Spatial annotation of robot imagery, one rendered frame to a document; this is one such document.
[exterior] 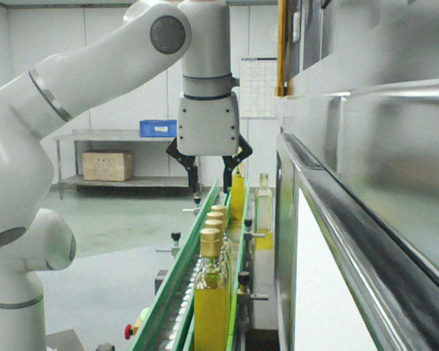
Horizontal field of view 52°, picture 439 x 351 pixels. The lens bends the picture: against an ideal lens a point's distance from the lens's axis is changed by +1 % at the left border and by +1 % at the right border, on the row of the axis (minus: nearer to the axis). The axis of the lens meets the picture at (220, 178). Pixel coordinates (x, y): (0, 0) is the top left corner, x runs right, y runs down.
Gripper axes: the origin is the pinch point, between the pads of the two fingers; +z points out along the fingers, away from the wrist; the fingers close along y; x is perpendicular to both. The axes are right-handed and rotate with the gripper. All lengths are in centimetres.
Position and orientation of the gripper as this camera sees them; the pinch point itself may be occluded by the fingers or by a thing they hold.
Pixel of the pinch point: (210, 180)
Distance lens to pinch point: 75.7
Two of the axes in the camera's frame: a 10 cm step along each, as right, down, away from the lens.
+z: 0.2, 9.1, 4.2
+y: -10.0, -0.2, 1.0
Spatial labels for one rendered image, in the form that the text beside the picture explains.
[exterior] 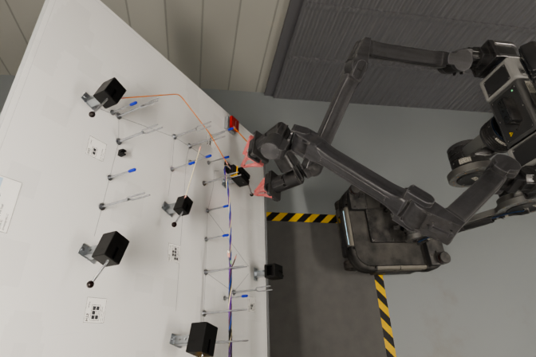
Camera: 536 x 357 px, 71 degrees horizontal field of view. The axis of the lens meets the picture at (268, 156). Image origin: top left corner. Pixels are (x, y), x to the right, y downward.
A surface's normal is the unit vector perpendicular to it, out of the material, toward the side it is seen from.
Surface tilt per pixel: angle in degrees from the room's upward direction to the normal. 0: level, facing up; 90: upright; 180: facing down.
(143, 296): 51
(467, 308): 0
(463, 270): 0
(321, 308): 0
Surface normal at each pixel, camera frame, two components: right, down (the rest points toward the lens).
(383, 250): 0.18, -0.48
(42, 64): 0.87, -0.25
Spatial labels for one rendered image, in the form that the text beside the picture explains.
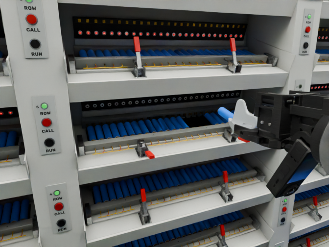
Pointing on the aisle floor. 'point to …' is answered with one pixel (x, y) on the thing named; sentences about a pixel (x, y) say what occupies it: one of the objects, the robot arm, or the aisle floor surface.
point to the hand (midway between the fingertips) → (238, 123)
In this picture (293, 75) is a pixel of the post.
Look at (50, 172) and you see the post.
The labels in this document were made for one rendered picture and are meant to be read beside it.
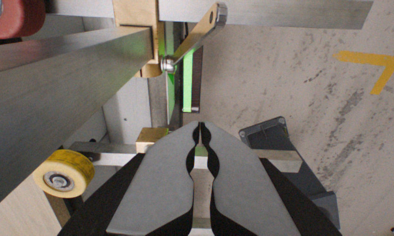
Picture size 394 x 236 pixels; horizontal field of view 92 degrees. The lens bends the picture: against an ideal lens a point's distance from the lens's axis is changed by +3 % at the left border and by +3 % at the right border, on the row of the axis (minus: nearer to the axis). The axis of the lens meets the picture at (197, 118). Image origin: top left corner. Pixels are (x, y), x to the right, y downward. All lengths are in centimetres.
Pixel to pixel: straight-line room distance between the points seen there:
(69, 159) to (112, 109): 28
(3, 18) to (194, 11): 19
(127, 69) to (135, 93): 40
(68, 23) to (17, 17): 25
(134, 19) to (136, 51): 7
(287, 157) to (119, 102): 46
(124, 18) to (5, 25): 11
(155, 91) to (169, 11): 24
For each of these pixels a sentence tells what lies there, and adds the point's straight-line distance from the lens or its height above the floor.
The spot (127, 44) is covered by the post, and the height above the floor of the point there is 96.
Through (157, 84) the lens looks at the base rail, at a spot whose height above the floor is 70.
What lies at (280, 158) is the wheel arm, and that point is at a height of 85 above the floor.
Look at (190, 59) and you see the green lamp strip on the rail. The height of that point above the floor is 70.
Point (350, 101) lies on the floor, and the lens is 157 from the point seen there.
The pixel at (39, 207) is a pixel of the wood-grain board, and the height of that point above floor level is 90.
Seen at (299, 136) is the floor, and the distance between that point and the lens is 154.
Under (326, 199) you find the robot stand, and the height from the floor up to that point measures 60.
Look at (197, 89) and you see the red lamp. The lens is 44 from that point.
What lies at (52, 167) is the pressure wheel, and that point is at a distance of 37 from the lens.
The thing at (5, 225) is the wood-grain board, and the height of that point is 90.
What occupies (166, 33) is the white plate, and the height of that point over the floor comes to 80.
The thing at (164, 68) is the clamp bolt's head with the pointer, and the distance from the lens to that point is 28.
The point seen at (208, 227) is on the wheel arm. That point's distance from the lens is 56.
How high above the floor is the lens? 112
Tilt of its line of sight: 61 degrees down
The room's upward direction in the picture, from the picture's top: 179 degrees counter-clockwise
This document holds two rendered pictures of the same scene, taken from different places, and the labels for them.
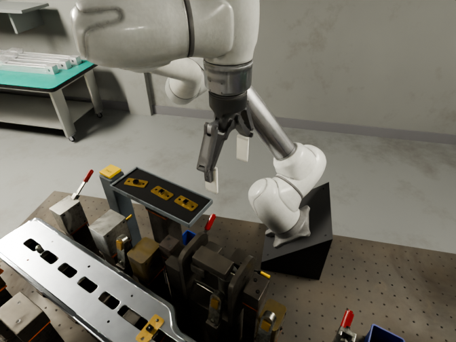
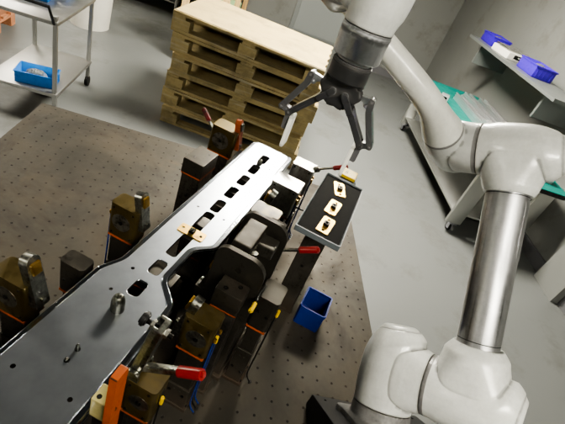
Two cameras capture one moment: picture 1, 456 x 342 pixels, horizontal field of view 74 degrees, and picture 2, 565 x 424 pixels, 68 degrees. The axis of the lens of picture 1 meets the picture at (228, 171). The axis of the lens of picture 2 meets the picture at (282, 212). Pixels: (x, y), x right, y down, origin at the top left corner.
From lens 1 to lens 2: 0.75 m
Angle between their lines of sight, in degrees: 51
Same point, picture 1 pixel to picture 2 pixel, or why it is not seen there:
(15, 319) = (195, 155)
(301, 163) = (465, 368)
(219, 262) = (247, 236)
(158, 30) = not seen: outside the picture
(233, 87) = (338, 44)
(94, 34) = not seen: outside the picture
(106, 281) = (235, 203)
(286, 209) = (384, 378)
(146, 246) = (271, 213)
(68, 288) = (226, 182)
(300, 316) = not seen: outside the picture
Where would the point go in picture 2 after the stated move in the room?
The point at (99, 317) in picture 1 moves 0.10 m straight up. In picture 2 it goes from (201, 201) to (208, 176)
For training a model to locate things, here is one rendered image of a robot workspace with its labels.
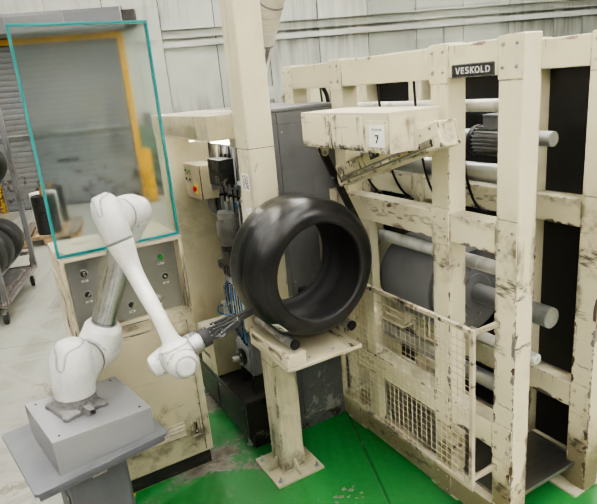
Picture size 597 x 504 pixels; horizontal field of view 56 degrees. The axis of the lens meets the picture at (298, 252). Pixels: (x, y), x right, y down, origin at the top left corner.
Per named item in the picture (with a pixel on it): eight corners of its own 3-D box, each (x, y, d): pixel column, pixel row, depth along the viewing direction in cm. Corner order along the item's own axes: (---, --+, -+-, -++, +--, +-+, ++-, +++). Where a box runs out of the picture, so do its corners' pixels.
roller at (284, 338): (262, 322, 255) (253, 323, 253) (262, 313, 254) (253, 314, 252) (300, 349, 226) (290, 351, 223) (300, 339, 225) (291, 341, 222)
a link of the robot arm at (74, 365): (44, 402, 210) (35, 348, 205) (70, 380, 228) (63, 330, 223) (83, 404, 208) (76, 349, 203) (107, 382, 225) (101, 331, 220)
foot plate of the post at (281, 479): (255, 460, 297) (254, 454, 296) (298, 442, 309) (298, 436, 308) (279, 489, 275) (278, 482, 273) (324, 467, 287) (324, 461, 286)
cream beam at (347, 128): (301, 146, 247) (299, 112, 243) (348, 139, 258) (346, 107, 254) (388, 155, 196) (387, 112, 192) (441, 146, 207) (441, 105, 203)
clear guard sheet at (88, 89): (56, 258, 241) (4, 24, 214) (178, 233, 267) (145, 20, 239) (57, 259, 240) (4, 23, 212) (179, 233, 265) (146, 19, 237)
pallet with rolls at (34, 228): (31, 231, 896) (21, 184, 874) (84, 223, 917) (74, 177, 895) (19, 249, 785) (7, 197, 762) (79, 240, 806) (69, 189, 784)
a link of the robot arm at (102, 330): (64, 369, 227) (91, 348, 248) (100, 383, 226) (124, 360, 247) (102, 191, 206) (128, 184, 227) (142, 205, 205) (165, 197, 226)
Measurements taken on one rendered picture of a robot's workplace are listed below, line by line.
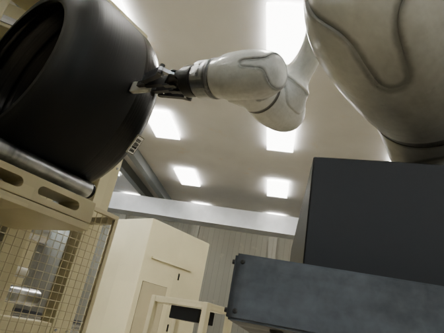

# EXERCISE:
Please go through the data above and copy every line that has the word "lengths".

# EXERCISE RESULT:
Gripper axes: the origin is the pinch point, between the pads of the two fingers; +z points out along the fingers, away from the wrist; the fingers close along y; x is perpendicular to both. The axes are right-handed and rotate with the gripper. All lengths are in centimetres.
Picture size 394 x 236 pixels; horizontal field of view 92 degrees. The lens bends the picture: against an ideal lens a point's distance from the lens's axis is changed by +3 % at the left border and by +3 % at the right border, on the row of the axis (minus: nearer to the axis). The axis of the lens meets the picture at (197, 118). Image origin: top left corner. Pixels are (x, y), x to the right, y downward. All lengths are in centimetres.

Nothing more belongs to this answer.